2010 Stats: .244/.400/.268, 0 home runs with Salem

2011 Status: Rehabbing in minor league camp.

Scouting Report: A Cuban defector signed to a $750,000 bonus last April, Ibarra is the great unknown right now among Boston’s catching prospects in terms of projection. He played in only 14 games with Salem in 2010, and then underwent surgery to repair the labrum in his right shoulder in October. He will start the 201 season on a rehab track, and expects to be back in game action during the first half of the season, at which point he’ll likely be assigned to Salem. Ibarra is said to have a very strong arm but his defensive skills are quite raw, as he only recently converted to catching. Offensively, he has solid swing mechanics and nice, power potential.

Others

A few other catching prospects to watch at the lower levels:

-- Christian Vazquez, 20, is a solid defensive catcher that was drafted out of Puerto Rico in the 9th round in 2008. He hit .263 with Greenville in 2010, and could be slated for a return assignment to Greenville in 2011.

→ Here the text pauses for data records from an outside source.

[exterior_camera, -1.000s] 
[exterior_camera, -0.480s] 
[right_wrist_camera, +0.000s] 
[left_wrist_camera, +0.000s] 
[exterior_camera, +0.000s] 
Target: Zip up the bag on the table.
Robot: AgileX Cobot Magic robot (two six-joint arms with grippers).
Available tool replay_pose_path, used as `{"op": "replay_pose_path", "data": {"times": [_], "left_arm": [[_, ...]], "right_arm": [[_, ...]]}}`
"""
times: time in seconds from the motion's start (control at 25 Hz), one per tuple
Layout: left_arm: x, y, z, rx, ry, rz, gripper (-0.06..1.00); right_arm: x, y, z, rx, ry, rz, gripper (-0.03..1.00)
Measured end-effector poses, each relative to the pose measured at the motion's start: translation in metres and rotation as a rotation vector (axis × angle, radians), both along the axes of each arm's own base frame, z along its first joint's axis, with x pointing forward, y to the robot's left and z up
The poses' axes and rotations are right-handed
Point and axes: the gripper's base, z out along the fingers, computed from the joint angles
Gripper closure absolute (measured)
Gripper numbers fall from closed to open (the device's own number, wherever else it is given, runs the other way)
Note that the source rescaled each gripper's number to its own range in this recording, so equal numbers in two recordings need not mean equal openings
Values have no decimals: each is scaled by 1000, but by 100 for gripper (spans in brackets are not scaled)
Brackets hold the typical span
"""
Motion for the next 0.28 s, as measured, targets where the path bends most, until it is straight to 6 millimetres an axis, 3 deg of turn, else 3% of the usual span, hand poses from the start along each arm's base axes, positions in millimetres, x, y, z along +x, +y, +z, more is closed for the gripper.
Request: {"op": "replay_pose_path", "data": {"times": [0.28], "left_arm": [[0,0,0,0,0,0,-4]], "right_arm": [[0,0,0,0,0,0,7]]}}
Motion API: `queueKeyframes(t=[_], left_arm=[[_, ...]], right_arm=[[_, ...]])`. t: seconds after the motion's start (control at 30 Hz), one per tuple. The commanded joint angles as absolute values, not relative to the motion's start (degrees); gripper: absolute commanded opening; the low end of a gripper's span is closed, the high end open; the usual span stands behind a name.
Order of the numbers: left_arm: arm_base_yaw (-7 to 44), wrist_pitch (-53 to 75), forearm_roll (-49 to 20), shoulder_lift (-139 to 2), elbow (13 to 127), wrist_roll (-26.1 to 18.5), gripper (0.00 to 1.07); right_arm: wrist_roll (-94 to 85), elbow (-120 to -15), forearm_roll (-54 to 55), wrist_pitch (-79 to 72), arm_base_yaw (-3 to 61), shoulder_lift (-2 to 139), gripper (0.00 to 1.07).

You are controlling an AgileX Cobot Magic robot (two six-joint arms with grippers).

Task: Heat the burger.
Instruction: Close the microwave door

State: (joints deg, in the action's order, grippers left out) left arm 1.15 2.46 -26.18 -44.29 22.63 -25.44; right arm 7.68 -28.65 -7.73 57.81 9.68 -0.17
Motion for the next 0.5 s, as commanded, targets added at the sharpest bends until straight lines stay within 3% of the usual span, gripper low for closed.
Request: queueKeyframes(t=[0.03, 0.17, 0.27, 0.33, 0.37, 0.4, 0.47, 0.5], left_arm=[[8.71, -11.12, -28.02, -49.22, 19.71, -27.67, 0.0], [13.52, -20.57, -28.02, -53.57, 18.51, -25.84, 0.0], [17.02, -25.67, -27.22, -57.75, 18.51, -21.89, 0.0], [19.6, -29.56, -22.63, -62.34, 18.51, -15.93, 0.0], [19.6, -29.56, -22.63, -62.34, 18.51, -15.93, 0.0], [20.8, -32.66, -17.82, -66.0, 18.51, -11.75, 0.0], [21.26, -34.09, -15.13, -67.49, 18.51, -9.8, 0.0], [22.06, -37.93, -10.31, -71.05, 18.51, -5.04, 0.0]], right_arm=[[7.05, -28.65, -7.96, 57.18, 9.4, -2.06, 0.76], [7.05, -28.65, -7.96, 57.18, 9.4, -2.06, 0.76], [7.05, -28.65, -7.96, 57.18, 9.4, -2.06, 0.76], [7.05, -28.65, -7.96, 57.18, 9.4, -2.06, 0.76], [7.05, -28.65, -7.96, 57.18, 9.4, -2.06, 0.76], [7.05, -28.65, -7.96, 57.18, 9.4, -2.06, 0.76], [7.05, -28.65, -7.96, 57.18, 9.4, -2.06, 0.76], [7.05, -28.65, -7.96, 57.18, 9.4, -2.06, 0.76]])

-- Oscar Perez signed a $712,500 bonus out of Venezuela in July 2008. An advanced defensive catcher who already has a major league body at the age of 19, Perez could be the opening-day starter for short-season Lowell this year.

-- Jair Bogaerts was signed in August 2009 along with his twin brother, Xander, who is not considered one of the top young prospects in the system. At 18, Jair shows a lot of raw potential but failed to impress offensively in the Dominican Summer League in 2010, hitting just .170.

-- Beau Bishop, 17, was just recently signed to a minor league deal out of a New Zealand softball league. He’ll report to Fort Myers this week but isn't likely to debut professionally until 2012. He makes for an intriguing storyline to watch in coming years.

Mike Andrews is the Executive Editor of SoxProspects.com and a special contributor to ESPNBoston.com.